The words hit her like stones. “The Queen Who Was Promised,” Aelin said. “But not to the world. To the gods—to the keys.”
To pay the price. To be their sacrifice in order to seal the keys in the gate at last.
Deanna’s appearance hadn’t been only to tell her how to use the mirror, but to remind her that she belonged to them. Had a debt owed to them.
Aelin said too quietly, “I didn’t survive that night in the Florine River because of pure luck, did I?”
Elena shook her head. “We did not—”
“No,” Aelin snapped. “Show me.”
Elena’s throat bobbed. But then the mists turned dark and colored, and the very air around them became laced with frost.

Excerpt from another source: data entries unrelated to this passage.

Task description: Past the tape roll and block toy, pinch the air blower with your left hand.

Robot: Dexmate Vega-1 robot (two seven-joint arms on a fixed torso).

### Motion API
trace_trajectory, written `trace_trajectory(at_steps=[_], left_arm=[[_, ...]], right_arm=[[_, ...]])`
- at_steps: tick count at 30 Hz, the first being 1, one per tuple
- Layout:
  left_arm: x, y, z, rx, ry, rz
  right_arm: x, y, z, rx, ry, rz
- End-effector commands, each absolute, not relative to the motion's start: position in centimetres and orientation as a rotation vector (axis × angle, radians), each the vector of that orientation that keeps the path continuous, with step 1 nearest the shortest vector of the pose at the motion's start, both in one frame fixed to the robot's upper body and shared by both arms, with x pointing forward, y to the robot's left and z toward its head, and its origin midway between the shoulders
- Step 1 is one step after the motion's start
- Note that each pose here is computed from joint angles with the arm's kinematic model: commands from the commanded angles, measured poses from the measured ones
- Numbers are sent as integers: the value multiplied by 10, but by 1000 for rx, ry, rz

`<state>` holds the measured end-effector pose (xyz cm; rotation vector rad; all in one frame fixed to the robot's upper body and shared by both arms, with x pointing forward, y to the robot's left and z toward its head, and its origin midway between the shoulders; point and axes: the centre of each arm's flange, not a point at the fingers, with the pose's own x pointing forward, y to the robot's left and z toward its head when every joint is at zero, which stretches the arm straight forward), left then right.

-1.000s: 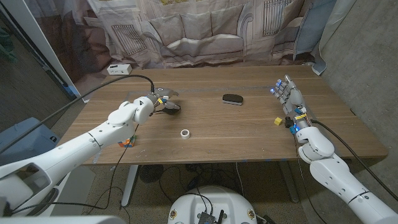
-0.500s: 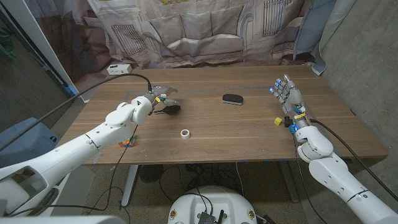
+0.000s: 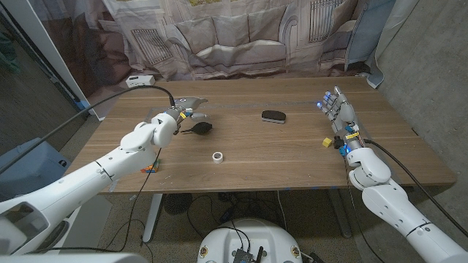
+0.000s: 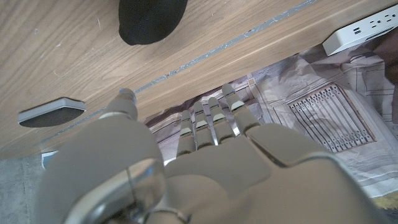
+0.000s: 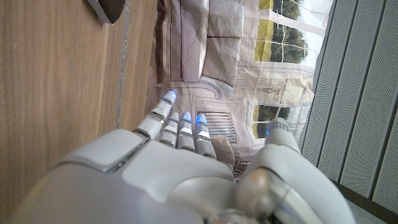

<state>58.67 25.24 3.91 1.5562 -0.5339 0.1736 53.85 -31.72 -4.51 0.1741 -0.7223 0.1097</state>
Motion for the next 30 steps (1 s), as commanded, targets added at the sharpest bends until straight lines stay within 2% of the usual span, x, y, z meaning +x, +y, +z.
trace_trajectory(at_steps=[1, 11, 30], left_arm=[[566, 253, 45, 1503, -568, 197], [558, 256, 52, 1417, -615, 213], [549, 257, 47, 1011, -720, 134]], right_arm=[[542, -315, -42, 183, -741, 138], [537, -318, -34, 215, -763, 184], [538, -333, -19, 219, -795, 230]])
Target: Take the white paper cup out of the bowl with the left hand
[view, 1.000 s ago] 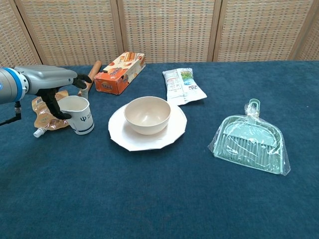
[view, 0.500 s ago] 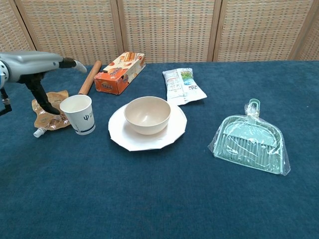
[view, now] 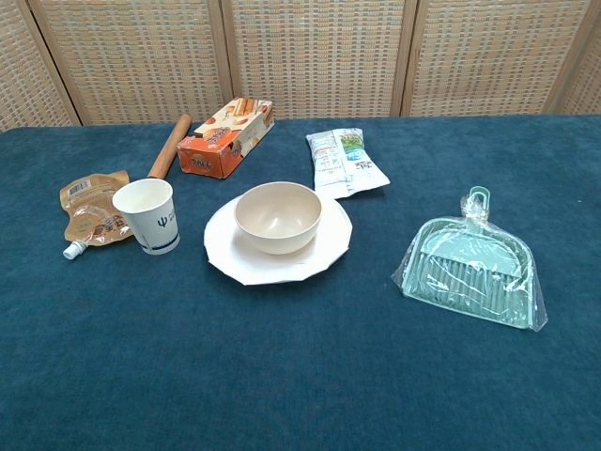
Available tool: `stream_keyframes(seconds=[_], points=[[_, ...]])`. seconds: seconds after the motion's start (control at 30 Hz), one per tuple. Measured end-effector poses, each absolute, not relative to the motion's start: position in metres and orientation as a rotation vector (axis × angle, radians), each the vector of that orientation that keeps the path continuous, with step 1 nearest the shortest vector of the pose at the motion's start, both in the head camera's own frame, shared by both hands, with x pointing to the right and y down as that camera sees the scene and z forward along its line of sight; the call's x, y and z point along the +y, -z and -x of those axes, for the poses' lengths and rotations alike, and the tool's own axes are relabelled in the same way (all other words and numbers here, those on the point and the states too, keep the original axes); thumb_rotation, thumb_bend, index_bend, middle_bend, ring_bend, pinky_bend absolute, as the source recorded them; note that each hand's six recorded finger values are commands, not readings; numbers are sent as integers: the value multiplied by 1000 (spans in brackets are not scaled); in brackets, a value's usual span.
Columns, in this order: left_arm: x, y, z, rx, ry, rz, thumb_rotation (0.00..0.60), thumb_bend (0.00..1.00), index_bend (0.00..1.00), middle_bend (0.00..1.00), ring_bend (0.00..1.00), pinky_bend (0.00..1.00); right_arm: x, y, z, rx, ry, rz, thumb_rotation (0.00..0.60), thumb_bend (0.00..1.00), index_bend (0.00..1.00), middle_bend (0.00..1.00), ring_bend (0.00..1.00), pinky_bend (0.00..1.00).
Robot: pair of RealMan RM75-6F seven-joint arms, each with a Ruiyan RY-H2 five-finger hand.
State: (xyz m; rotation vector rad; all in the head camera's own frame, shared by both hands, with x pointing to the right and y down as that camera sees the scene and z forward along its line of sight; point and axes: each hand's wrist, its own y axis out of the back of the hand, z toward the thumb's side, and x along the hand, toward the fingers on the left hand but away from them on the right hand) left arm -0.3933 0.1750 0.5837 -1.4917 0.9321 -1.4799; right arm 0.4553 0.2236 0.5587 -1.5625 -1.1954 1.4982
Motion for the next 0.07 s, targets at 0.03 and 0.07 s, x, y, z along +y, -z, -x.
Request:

Breaking branches, ragged breath punctuated with gasping sobs, light footsteps crashing through bramble and brush. A horse’s thunderous gait, closing in—
Aelin made herself stand still when that familiar, frozen wood appeared, exactly as she remembered it. As she appeared, so small and young, white nightgown torn and muddy, hair wild, eyes bright with terror and grief so profound it had broken her entirely. Frantic to reach the roaring river beyond, the bridge—
There were the posts, and the forest on the other side. Her sanctuary—
Manon swore softly as Aelin Galathynius flung herself through the bridge posts, realized the bridge had been cut … and plummeted into the raging, half-frozen river below.
She had forgotten how far that fall was. How violent the black river was, the white rapids illuminated by the icy moon overhead.
The image shifted, and then it was dark, and silent, and they were being tumbled, over and over as the river tossed her in its wrath.
“There was so much death,” Elena whispered as they watched Aelin being thrown and twisted and dragged down by the river. The cold was crushing.
“So much death, and so many lights extinguished,” Elena said, voice breaking. “You were so small. And you fought … you fought so hard.”
And there she was, clawing at the water, kicking and thrashing, trying to get to the surface, to the air, and she could feel her lungs begin to seize, feel the pressure building—
Then light flickered from the Amulet of Orynth hanging around her neck, greenish symbols fizzing like bubbles around her.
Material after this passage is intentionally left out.